*** PROVIDED DATA ***

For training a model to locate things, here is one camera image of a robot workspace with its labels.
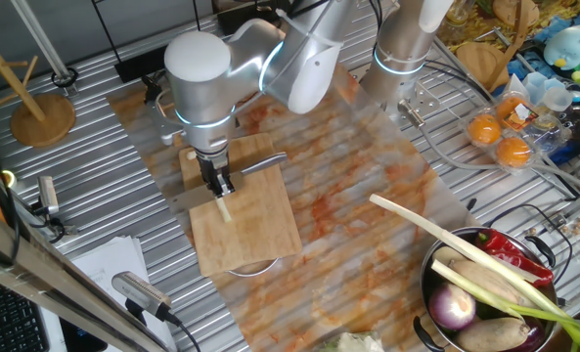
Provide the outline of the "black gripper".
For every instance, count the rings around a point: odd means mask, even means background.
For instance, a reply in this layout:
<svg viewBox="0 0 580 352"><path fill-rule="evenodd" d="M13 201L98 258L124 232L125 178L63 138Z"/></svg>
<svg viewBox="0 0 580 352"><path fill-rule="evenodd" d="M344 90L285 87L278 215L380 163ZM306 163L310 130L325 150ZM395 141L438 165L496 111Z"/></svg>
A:
<svg viewBox="0 0 580 352"><path fill-rule="evenodd" d="M216 197L225 197L233 193L233 174L230 173L229 152L204 153L196 151L201 177Z"/></svg>

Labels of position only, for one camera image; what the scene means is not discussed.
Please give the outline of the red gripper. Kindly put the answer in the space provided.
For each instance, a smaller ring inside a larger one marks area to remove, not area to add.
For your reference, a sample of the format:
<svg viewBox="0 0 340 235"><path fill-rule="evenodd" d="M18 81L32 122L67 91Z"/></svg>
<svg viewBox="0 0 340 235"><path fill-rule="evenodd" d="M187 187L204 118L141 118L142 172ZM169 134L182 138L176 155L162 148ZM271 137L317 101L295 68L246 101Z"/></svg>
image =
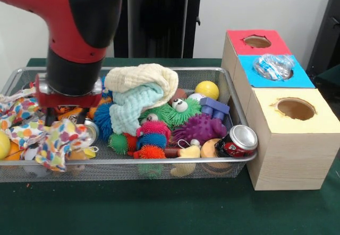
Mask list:
<svg viewBox="0 0 340 235"><path fill-rule="evenodd" d="M78 106L82 108L79 112L76 123L84 124L88 108L96 107L102 97L103 86L99 77L91 92L83 96L64 95L54 91L47 84L46 74L37 74L35 79L36 98L39 106L46 109L45 126L51 126L55 121L55 107Z"/></svg>

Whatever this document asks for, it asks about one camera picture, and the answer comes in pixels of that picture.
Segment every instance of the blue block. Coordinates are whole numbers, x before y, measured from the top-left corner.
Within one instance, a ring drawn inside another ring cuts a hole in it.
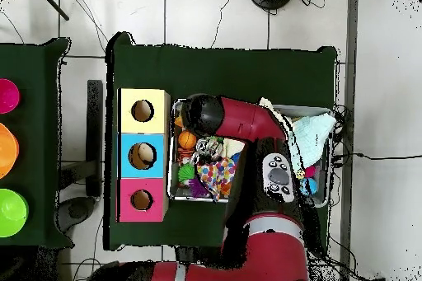
[[[120,154],[122,178],[163,178],[164,173],[164,134],[131,134],[122,133]],[[137,143],[151,144],[157,151],[157,160],[147,170],[138,170],[129,162],[130,148]]]

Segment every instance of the light blue towel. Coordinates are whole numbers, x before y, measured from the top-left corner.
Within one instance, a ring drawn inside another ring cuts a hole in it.
[[[293,123],[293,133],[288,133],[288,147],[292,158],[294,173],[317,162],[324,150],[324,144],[335,124],[329,114],[303,117]]]

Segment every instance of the green toy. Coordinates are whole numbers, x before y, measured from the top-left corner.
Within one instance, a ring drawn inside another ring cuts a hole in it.
[[[181,166],[181,168],[179,168],[178,176],[179,176],[179,182],[183,182],[185,180],[191,180],[192,178],[195,177],[194,166],[190,163],[187,163]]]
[[[12,190],[0,189],[0,237],[11,237],[24,226],[28,203]]]

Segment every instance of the circular hole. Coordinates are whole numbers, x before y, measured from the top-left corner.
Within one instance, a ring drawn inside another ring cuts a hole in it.
[[[136,143],[129,150],[129,162],[138,170],[151,168],[157,160],[155,147],[148,143]]]
[[[135,101],[130,112],[137,121],[147,122],[154,116],[154,107],[149,101]]]
[[[130,197],[130,203],[136,209],[146,211],[152,205],[152,196],[147,190],[138,190]]]

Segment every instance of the purple toy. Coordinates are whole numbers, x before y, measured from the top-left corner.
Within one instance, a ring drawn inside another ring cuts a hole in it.
[[[202,185],[197,177],[189,180],[189,187],[194,198],[202,198],[209,194],[209,191]]]

***

> _WORK INSTRUCTIONS_: Reproduce the lines of the entries above from the one with "For instance, a" to the one with "Labels of position", both included, exactly and without any other line.

> _THE ANSWER_:
For instance, a reply in this layout:
<svg viewBox="0 0 580 352"><path fill-rule="evenodd" d="M13 201L98 258L124 232L125 178L63 138Z"/></svg>
<svg viewBox="0 0 580 352"><path fill-rule="evenodd" d="M344 90L285 87L278 215L380 163ZM306 163L310 130L325 150ZM395 141L438 165L496 111Z"/></svg>
A:
<svg viewBox="0 0 580 352"><path fill-rule="evenodd" d="M216 197L225 197L233 193L233 174L230 173L229 152L204 153L196 151L201 177Z"/></svg>

Labels of position only, for one camera image; what the scene means is not discussed.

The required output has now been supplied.